- **The problem**
Among the entries, how many lines hold the word "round"? Respond with that number only.

[Collected data entries]
----

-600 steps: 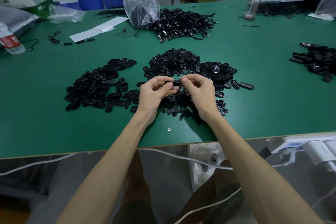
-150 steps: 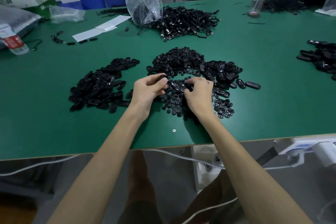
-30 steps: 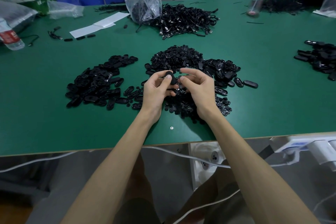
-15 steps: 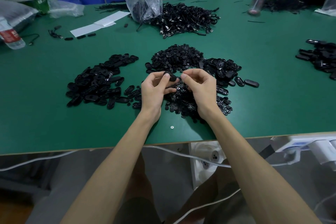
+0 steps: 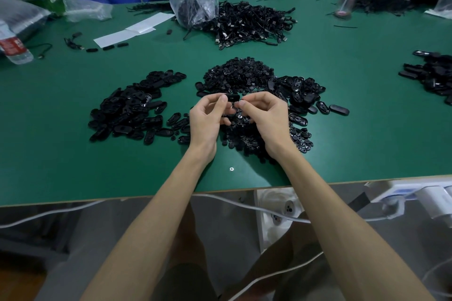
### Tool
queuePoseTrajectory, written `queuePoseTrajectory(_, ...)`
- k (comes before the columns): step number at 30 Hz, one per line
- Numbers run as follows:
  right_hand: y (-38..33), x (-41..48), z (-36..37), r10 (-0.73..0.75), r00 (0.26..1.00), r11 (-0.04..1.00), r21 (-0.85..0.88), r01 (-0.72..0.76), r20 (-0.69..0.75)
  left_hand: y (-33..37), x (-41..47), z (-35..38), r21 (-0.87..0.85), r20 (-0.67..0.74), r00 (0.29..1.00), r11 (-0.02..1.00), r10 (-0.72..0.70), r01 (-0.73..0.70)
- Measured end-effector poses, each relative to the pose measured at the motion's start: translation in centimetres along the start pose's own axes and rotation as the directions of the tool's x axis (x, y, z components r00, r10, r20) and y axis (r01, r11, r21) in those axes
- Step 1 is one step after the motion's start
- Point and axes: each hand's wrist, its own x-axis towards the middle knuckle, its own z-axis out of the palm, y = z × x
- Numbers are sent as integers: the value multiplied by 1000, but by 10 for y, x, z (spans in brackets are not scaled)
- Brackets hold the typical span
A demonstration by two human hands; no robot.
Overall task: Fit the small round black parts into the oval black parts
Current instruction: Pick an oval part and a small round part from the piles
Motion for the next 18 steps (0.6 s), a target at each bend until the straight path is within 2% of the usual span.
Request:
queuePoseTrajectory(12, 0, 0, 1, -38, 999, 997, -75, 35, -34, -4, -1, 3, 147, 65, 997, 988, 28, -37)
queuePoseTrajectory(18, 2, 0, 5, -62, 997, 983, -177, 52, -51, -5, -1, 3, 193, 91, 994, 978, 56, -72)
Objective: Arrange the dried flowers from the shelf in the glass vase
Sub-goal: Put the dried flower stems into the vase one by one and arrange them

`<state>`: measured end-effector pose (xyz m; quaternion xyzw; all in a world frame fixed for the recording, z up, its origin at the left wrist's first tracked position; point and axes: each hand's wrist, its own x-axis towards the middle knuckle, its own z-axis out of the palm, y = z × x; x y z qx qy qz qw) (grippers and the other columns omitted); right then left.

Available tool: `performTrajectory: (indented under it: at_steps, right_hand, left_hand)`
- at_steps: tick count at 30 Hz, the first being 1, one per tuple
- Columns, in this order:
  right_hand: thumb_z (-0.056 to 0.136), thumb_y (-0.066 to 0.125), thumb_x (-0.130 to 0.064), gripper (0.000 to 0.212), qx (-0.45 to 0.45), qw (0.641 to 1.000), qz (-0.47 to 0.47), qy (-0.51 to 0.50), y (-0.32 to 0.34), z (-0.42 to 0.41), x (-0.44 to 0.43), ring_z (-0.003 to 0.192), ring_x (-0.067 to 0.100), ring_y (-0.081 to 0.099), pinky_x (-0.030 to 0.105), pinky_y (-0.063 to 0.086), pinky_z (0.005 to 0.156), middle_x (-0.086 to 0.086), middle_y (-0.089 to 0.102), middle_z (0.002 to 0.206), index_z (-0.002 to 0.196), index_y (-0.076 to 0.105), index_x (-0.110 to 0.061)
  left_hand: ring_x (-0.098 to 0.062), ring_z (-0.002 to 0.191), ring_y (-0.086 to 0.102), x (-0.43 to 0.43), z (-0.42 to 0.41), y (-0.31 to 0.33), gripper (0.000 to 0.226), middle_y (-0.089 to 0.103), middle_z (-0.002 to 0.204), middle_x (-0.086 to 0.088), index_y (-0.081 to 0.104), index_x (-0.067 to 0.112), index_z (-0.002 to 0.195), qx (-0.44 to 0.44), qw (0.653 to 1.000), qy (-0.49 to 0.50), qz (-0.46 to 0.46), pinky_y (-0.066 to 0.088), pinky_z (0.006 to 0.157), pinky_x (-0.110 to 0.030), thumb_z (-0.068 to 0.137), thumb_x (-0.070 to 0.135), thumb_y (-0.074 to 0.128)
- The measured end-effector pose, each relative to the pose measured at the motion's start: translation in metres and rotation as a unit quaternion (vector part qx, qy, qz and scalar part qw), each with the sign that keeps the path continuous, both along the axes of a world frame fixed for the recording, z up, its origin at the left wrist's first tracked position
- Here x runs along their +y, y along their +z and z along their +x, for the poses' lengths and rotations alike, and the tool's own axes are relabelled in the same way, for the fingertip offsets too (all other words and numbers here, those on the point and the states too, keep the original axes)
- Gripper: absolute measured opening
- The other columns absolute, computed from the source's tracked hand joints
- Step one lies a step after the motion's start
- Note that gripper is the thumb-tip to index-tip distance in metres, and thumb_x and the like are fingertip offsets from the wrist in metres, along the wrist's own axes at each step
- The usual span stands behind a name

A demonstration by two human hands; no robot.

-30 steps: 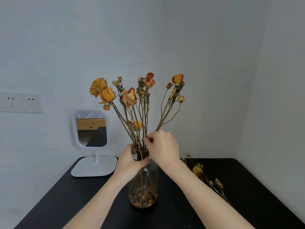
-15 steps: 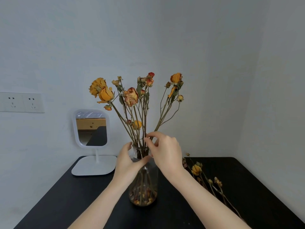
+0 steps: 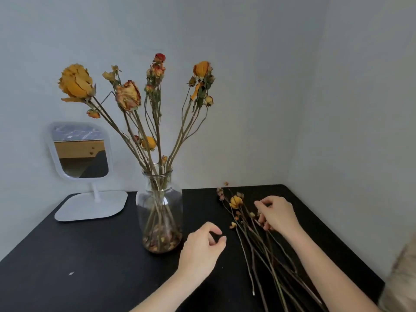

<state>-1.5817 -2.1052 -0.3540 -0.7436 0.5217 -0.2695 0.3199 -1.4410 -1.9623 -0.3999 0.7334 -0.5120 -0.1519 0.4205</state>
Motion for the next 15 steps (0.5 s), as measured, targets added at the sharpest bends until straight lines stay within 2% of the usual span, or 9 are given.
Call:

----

- **Answer to this exercise**
2